Your instructions:
Below are the entries; return every line among them that holds the word "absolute".

[Saved data entries]
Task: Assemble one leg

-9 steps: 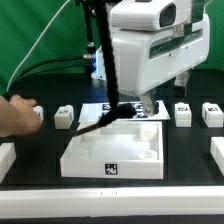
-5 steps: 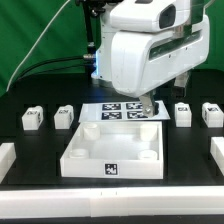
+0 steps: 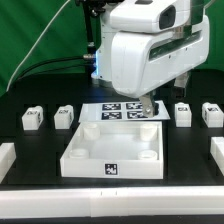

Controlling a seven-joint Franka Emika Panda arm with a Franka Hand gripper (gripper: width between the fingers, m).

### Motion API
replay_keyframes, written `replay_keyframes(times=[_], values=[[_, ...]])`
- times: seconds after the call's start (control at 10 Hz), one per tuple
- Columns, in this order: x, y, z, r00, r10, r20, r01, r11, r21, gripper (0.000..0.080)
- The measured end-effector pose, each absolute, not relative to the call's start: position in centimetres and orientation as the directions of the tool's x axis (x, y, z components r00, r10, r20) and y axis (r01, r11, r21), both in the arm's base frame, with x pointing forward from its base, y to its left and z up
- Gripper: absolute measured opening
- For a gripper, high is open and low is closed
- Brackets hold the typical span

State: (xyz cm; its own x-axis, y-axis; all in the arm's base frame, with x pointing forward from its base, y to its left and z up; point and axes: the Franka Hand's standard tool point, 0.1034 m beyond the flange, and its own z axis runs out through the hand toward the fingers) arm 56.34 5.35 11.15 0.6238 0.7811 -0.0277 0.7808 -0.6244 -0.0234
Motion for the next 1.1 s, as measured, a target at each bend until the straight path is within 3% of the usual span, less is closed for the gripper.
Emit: replay_keyframes(times=[0.5,0.6,0.9,1.1], values=[[56.3,5.3,11.1,0.624,0.781,-0.029,0.781,-0.624,-0.025,0.0650],[55.9,4.9,10.7,0.566,0.824,-0.027,0.824,-0.566,-0.027,0.0650],[50.6,3.0,7.7,0.362,0.931,-0.049,0.926,-0.365,-0.095,0.0650],[50.3,2.8,7.5,0.338,0.940,-0.049,0.934,-0.341,-0.104,0.0650]])
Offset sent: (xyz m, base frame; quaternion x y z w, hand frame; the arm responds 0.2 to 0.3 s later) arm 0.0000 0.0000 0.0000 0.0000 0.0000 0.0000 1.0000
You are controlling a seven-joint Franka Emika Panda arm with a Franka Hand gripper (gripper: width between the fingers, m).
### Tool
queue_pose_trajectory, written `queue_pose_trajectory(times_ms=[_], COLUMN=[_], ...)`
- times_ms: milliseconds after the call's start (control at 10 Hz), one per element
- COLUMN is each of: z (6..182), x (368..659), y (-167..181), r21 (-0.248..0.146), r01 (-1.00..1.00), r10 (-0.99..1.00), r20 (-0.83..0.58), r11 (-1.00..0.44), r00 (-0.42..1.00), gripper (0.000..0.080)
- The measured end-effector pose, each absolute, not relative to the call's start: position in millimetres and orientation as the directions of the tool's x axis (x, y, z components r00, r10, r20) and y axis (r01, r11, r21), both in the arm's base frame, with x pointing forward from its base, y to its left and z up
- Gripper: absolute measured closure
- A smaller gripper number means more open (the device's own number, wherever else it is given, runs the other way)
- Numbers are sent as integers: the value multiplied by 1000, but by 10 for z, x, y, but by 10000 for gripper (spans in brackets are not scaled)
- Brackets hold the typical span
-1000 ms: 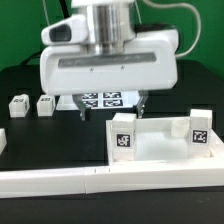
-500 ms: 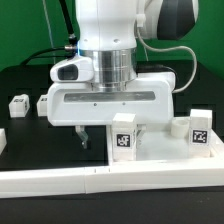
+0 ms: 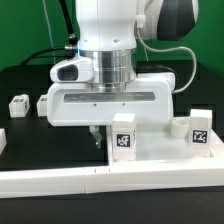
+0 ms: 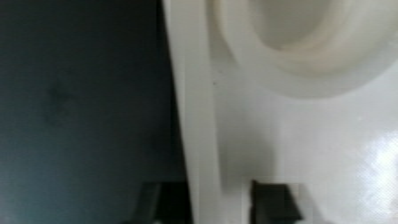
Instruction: Assemble square table
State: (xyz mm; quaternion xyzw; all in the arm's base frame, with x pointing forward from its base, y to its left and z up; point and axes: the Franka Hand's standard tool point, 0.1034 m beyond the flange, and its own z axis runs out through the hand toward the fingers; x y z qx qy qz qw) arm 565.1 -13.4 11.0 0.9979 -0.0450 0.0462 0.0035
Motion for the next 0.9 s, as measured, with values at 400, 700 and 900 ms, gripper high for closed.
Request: queue_pose_trajectory(times_ms=[400, 700, 900], z=[110, 109, 109], x=[5647, 5646, 5646], y=[-146, -146, -146], r21=[6, 7, 7], r01=[-81, -80, -80], r10=[-80, -79, -79], r20=[91, 90, 90], r11=[-997, -997, -997], r00=[993, 993, 993], gripper=[738, 738, 738])
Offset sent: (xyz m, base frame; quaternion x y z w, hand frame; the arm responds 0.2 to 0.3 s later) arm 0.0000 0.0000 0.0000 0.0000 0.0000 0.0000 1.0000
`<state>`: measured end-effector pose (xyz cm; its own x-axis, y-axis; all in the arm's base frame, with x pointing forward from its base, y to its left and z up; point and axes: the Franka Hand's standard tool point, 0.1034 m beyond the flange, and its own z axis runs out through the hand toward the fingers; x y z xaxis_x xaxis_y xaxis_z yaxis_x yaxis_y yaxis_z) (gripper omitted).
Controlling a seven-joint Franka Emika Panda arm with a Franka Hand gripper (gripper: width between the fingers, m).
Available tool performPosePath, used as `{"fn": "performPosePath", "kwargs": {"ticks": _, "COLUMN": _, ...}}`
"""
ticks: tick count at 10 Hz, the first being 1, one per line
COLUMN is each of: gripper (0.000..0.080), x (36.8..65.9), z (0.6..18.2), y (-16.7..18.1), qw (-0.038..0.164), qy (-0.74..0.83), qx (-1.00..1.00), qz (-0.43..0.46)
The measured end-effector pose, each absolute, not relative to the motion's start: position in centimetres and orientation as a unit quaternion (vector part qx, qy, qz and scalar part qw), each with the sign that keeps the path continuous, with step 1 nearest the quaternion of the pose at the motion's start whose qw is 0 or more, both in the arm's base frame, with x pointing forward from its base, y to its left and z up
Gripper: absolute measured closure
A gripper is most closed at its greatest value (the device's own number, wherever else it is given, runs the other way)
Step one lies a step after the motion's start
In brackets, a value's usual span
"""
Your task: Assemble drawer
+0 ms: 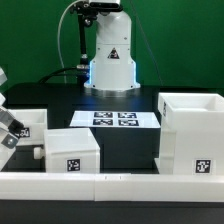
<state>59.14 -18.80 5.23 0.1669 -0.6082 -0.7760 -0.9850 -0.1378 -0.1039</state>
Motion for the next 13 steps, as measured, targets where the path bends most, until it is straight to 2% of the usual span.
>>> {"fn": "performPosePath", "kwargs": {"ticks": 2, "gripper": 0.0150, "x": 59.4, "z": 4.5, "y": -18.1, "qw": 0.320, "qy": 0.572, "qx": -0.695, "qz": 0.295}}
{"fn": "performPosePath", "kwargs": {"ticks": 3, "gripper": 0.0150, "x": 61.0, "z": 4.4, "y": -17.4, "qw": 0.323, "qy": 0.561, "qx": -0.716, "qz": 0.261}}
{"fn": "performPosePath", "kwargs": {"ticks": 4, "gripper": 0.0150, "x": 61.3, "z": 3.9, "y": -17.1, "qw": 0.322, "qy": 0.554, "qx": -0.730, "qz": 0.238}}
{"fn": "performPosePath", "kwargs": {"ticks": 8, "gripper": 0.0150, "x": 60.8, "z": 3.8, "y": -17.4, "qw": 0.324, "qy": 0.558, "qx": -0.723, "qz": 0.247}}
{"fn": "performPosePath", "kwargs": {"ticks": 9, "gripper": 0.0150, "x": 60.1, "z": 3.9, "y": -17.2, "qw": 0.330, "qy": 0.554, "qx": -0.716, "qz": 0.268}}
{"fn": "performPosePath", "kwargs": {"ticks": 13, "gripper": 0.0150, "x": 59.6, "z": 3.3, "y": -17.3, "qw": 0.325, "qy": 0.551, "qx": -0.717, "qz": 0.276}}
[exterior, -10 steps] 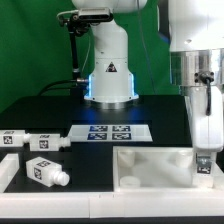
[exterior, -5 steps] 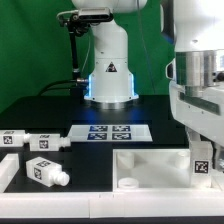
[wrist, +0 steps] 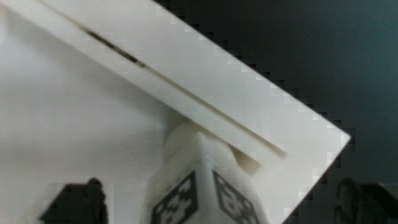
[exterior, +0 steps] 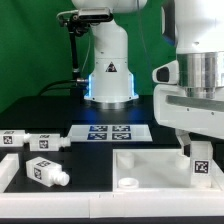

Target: Assemble one leg

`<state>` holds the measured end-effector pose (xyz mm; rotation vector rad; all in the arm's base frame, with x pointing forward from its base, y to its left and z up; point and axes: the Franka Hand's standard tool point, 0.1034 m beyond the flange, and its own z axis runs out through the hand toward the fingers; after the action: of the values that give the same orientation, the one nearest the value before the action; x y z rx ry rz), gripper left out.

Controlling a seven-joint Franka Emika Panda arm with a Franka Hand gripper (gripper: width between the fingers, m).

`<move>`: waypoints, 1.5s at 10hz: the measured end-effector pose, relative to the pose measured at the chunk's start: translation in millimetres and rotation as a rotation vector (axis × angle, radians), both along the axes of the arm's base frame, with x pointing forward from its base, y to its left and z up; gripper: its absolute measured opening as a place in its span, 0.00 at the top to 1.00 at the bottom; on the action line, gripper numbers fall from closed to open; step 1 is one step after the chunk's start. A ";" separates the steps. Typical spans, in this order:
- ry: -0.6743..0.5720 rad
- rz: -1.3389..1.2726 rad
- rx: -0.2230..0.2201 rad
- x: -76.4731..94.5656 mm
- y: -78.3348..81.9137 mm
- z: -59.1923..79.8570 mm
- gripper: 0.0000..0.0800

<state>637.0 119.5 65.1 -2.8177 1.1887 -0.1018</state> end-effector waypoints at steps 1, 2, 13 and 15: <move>-0.017 0.196 -0.028 4.7 -3.5 3.5 0.19; -0.025 0.297 -0.038 6.0 -10.1 3.2 0.19; -0.005 0.005 -0.040 5.2 -26.4 2.4 0.61; -0.002 0.003 -0.037 5.1 -26.5 3.9 0.61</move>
Offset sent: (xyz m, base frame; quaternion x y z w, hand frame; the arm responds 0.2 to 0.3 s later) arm 0.0000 0.0000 0.0000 0.0000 0.0000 0.0650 0.9979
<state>642.2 93.0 69.0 -2.8496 1.1948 -0.1281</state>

Your response:
- The measured end-effector pose, each absolute, not relative to the call's start: position in centimetres and orientation as the directions of the tool's x axis (x, y, z components r00, r10, r20) and y axis (r01, r11, r21), both in the arm's base frame, with x pointing forward from its base, y to its left and z up
- Gripper: absolute measured opening
- The measured end-effector pose, each absolute, not relative to the call's start: position in millimetres and orientation as the directions of the tool's x axis (x, y, z components r00, r10, r20) and y axis (r01, r11, r21), both in the arm's base frame, with x pointing forward from its base, y to its left and z up
- Gripper: absolute measured closure
The measured end-effector pose, each absolute, not relative to the motion's start: position in centimetres and orientation as a unit quaternion (vector part qx, qy, qz and scalar part qw), each with the sign that keeps the path continuous, with step 1 nearest the quaternion of the pose at the motion's start whose qw is 0 or more, both in the arm's base frame, with x pointing forward from its base, y to its left and z up
Gripper: absolute measured closure
`<move>`: waypoints, 1.5s at 10hz: the measured end-effector pose, relative to the pose measured at the chunk's start: translation in millimetres and rotation as a rotation vector (axis × angle, radians), both along the axes of the arm's base frame, with x pointing forward from its base, y to its left and z up; gripper: its absolute measured opening as a place in its span, 0.00 at the top to 1.00 at the bottom; on the action line, gripper numbers fall from closed to open; step 1 is one step after the chunk's start. A ";" separates the steps. Typical spans, in this order:

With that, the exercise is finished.